Testing the water of the new format and receptivity, an opened-ended question in response to psychoanalyst Adam Phillips’ crudely put claim that “I think that capitalism drives people mad” expressed in an interview concerning the popularist “crisis” question, imo, articulates succinctly, the sign of the times:
EW: Do you think the current levels of suffering and unhappiness are the signs of a crisis that is entirely new, or do you think these are problems that have been around in one way or another for some time?
AP: I think that there’s a crisis in the sense of people finding it more and more difficult to live. So there’s a crisis in health, so to speak, and obviously we live in a very polluted environment as well. But the scale of envy and competition in this culture is too much for them to bear.

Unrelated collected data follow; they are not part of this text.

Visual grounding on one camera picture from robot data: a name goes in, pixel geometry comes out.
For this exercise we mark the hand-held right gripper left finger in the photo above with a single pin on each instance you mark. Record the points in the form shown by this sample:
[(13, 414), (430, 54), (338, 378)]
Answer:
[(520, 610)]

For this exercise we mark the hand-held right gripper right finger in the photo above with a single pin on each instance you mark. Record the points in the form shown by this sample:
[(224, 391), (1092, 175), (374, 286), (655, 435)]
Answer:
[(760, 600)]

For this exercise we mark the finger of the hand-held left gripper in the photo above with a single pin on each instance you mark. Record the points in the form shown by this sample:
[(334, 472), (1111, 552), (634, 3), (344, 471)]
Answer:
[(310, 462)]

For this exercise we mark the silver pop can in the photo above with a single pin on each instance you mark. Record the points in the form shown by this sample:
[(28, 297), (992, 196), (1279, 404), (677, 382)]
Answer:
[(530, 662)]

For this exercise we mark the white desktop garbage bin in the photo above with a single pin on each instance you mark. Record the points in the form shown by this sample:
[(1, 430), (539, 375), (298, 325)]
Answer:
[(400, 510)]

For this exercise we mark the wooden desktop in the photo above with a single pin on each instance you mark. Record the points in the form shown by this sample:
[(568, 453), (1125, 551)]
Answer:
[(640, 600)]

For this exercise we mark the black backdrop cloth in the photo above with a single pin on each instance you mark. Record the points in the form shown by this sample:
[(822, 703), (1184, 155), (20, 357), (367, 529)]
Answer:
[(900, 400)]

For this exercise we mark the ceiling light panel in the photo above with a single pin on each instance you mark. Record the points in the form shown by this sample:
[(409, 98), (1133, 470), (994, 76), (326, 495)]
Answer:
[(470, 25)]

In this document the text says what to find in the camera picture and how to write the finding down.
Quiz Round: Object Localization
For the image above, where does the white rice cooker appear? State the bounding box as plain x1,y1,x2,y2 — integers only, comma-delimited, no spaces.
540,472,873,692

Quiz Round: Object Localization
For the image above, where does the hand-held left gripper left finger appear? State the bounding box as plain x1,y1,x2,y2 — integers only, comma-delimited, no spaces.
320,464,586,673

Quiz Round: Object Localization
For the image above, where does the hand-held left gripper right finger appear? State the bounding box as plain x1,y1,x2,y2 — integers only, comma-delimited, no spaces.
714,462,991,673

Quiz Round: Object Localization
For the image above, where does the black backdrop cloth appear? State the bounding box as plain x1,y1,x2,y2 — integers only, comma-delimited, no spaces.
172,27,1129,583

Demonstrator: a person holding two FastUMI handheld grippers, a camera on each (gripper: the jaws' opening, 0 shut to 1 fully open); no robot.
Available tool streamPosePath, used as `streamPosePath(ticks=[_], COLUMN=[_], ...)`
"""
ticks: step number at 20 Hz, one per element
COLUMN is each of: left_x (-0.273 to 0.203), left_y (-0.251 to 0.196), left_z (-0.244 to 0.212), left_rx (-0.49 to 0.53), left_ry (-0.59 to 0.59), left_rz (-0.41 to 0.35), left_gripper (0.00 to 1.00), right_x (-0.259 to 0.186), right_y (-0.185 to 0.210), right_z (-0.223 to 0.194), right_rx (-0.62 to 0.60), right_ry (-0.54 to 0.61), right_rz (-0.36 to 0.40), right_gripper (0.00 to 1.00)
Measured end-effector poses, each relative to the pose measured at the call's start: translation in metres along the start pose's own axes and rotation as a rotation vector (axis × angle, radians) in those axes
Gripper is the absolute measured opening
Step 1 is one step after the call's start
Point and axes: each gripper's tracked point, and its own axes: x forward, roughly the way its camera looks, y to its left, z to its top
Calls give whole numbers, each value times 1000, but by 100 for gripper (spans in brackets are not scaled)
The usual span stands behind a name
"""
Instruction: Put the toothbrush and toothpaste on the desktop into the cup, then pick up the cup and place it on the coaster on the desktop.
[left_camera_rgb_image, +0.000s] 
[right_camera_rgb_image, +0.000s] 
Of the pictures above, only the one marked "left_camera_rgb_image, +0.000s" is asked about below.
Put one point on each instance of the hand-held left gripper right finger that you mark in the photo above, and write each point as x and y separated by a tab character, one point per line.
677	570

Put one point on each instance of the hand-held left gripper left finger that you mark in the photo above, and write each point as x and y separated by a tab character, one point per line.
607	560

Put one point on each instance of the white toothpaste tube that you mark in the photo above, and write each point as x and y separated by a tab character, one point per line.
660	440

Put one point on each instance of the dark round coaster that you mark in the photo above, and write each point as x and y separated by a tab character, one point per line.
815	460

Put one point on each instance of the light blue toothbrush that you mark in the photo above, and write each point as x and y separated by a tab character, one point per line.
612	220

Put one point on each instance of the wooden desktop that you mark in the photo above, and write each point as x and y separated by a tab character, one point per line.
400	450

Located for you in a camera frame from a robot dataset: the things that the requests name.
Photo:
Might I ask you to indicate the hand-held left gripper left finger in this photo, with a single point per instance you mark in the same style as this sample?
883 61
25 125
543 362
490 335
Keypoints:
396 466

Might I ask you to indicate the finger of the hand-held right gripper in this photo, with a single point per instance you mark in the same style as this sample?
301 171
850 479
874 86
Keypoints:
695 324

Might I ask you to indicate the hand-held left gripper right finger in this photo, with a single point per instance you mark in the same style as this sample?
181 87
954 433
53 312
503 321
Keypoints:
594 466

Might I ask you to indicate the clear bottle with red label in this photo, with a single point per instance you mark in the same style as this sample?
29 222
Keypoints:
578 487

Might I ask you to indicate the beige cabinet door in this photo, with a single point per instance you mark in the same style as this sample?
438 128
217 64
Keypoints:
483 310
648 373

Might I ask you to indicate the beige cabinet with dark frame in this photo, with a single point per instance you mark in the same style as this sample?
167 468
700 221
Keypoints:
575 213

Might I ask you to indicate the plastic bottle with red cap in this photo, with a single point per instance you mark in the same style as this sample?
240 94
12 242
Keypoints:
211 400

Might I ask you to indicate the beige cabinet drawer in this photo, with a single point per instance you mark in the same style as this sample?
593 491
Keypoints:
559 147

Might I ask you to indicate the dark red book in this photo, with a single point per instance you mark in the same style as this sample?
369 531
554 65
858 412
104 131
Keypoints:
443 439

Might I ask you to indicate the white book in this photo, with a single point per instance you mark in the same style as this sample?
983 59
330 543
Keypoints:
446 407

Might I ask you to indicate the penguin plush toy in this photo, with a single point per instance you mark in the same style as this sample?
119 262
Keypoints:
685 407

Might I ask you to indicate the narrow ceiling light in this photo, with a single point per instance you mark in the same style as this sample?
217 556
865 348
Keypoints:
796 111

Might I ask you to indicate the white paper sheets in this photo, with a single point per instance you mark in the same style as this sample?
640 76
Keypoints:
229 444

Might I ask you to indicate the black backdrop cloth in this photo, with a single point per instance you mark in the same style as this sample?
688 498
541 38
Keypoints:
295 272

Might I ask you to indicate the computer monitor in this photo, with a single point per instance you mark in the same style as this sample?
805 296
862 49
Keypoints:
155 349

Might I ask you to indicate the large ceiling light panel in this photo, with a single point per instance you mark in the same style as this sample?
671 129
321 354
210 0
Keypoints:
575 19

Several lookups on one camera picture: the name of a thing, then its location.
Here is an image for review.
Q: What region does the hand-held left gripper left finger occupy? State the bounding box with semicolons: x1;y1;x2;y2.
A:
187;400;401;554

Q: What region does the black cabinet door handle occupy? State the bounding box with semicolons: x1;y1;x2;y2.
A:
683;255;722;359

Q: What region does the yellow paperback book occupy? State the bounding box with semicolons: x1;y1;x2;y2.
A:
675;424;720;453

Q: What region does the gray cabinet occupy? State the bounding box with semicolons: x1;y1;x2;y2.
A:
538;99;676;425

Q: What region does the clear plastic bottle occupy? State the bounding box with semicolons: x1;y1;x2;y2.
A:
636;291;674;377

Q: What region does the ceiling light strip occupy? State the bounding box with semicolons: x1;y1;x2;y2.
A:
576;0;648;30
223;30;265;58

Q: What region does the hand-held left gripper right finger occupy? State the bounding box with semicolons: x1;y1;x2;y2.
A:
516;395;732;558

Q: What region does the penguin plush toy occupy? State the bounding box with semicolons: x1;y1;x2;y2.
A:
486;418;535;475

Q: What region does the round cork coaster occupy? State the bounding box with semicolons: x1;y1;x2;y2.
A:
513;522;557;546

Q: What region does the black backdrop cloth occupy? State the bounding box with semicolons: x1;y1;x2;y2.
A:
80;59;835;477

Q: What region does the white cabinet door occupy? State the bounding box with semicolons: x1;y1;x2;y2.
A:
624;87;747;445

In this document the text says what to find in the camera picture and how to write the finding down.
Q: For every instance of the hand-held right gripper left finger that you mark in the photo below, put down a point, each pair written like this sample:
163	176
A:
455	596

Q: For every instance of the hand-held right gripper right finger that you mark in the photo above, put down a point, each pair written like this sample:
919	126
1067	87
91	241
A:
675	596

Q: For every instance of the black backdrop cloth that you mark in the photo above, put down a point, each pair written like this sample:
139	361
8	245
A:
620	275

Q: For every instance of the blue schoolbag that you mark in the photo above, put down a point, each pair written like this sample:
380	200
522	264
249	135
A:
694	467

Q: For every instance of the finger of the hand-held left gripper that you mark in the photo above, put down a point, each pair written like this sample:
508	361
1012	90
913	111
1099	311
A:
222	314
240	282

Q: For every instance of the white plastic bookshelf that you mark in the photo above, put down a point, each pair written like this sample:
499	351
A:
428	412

To put this as crudely as possible: I think that capitalism drives people mad. Once you live in a world in which competition trumps collaboration, it’s as though there’s no shared project; we’re all competing with one another for limited resources. So I think it’s good that it’s become a matter of concern in the public realm that people are really suffering. I think it’s also important that there are many descriptions of what they’re suffering from, because the risk is of thinking that what we need are solutions to mental health problems, whereas actually we need political solutions, and the mental health problems are symptoms of a political catastrophe that is occurring.
EW: Then it’s not as though the pandemic (Covid) has suddenly caused this mental health epidemic?
AP: No. We’ve got to differentiate between symptoms and causes here. People express their distress in symptoms, in unhappiness, and, at one level you can think that there’s a certain amount of unhappiness that everyone has to bear by virtue of being a person, but then there are culturally sanctioned unhappinesses. There’s a reason why there’s a huge mental health / drug industry––partly because a lot of people are suffering and partly because a lot of people are being exploited by it.
(Phillips, A and Williams, E. (2022). Psychoanalysis is one more way of taking people seriously’: Adam Phillips in conversation with Emma Williams’ in Journal of Philosophy of Education Special Policy Issue: Philosophy, Mental Health and Education (56:1) )
Does this description fit with your experience? Or obvious pop psychology? Tell us your opinions, you have nothing to lose but your chains.